The PSA also had the power to impose the following sanctions:
1. formal reprimands;
2. making companies apply to the regulator for prior approval;
3. ordering companies to pay full refunds to complainants;
4. imposing fines;
5. barring access to services;
6. banning named persons from operating services.

From 1 February 2025, Ofcom has exercised these powers directly.

==Board history==
Chairs of the board have included:
- Sir Louis Blom-Cooper QC, Lawyer
- Brenda Dean, Baroness Dean of Thornton-le-Fylde, trade unionist
- Sir Peter North
- Sir Alistair Graham, former chairman of the Committee on Standards in Public Life

Members of the board have included:
- Matti Alderson, regulator
- Dr.

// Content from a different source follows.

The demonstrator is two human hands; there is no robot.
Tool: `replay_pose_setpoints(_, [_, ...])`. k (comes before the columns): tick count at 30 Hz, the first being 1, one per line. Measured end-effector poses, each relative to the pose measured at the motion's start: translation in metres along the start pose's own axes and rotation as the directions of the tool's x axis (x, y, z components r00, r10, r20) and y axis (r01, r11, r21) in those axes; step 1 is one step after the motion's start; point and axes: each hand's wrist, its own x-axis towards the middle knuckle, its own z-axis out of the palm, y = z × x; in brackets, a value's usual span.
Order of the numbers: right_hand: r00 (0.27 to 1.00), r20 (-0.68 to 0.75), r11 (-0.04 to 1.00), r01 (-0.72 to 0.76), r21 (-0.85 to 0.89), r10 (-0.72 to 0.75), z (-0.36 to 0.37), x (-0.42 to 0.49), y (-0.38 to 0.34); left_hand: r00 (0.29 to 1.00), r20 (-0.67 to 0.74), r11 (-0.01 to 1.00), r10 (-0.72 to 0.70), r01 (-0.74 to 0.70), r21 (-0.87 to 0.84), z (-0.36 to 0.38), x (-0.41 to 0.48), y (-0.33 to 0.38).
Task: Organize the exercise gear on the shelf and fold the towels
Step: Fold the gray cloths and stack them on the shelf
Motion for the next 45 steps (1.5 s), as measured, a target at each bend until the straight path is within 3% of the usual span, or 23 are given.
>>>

Howard Baderman, A & E consultant
- Ruth Evans
- Hugh Griffiths, telecoms veteran
- Jeremy Hallsworth, chief executive officer of BT agilemedia
- Valerie Howarth, Baroness Howarth of Breckland, child care activist and founder of Childline
- Yvonne Light, writer & journalist
- Kate Marcus, barrister
- Claire Milne, telecoms veteran
- Mark Stephens, lawyer, mediator and regulator
- Howard Webber, consumer champion
- Paul Whiteing, regulator

The PSA published an annual report. The 2023/2024 report contained a review and short history of ICSTIS, PPP and PSA. The final report for 2024/2025 was published in June 2025 as the company status was changed to "inactive".